Reproducible benchmarks for serving fine-tuned Qwen3.5-27B on Apple Silicon via MLX, and a record of the speculative-decoding dead ends we hit.
Companion to AImindPalace/dgx-spark-nvfp4-serving — that repo covers the NVIDIA DGX Spark (Blackwell / NVFP4 / MTP) path; this one covers the Mac Studio (M3 Ultra / MLX / Q4_K_M-via-llama.cpp) path using the same merged BF16 fine-tune as input.
| Platform | Stack | Quant | Generation tok/s | Correctness |
|---|---|---|---|---|
| DGX Spark | vLLM + NVFP4 + MTP | 4-bit | 17.64 | ✅ |
| Mac Studio M3 Ultra | MLX-LM | 4-bit | ~14.4 avg, 16.9 warm | ✅ |
| Mac Studio M3 Ultra | MLX-LM | 6-bit | 9.66 | ✅ |
| Mac Studio M3 Ultra | MLX-LM + 0.8B draft spec | 4-bit | 4.76 | ✅ (but 2.8× slower) |
| Mac Studio M3 Ultra | llama.cpp FastMTP PR #20700 | Q6_K | 1.49 | ❌ garbled output |
Spark wins today by ~20%, but Mac has 3× the theoretical memory bandwidth (819 vs 273 GB/s). The gap is software maturity, not hardware — see docs/bandwidth-efficiency.md.
Mac Studio M3 Ultra
- Chip: Apple M3 Ultra, 28 cores (20P + 8E)

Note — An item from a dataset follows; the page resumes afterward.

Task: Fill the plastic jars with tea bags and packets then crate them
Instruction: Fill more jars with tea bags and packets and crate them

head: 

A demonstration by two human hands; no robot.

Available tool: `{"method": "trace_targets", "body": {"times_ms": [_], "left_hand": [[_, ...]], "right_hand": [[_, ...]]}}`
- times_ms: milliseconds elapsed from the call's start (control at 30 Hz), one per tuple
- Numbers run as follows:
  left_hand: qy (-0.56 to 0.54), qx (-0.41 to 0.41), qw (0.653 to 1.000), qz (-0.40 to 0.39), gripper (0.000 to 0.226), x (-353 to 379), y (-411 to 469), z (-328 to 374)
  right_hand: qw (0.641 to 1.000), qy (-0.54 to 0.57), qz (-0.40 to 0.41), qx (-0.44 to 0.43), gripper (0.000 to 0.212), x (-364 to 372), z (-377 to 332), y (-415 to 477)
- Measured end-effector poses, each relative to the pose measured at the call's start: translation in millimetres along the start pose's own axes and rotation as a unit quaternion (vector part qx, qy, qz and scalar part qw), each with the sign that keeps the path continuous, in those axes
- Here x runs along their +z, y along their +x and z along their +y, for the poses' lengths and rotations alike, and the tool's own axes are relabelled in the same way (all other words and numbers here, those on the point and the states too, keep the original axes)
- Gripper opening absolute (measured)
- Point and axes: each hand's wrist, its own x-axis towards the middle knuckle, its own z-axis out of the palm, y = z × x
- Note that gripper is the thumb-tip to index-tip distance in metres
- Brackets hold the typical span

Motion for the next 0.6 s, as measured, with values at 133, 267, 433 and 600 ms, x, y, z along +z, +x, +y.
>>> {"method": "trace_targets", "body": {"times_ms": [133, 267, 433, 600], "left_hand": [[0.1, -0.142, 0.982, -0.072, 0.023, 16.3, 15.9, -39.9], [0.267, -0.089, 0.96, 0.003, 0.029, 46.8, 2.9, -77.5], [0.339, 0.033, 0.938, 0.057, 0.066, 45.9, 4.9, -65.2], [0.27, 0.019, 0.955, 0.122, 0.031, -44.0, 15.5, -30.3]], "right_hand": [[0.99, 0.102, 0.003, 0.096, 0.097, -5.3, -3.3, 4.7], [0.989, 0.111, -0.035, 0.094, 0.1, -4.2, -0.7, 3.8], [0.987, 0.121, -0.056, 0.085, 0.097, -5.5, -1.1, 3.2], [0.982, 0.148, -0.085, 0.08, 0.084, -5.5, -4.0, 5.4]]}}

- Memory: 96 GB unified @ 819 GB/s
- Storage: 3.6 TB SSD
- OS: macOS 26.4.1 (Tahoe)
- Network: 10GbE built-in, WiFi 6 (802.11ax)
Reference: DGX Spark (for comparison)
- Chip: NVIDIA GB10 (Grace Blackwell, aarch64)
- Memory: 128 GB unified @ 273 GB/s
- Blackwell GPU: ~100 TFLOPS FP16, native NVFP4
Jarvis_2 — Qwen3.5-27B dense (hybrid Gated DeltaNet + full-attention), DoRA fine-tuned on 59K trading/finance/decision-science examples (Cycle 2, final loss 0.945, trained on 4×H200 NVL).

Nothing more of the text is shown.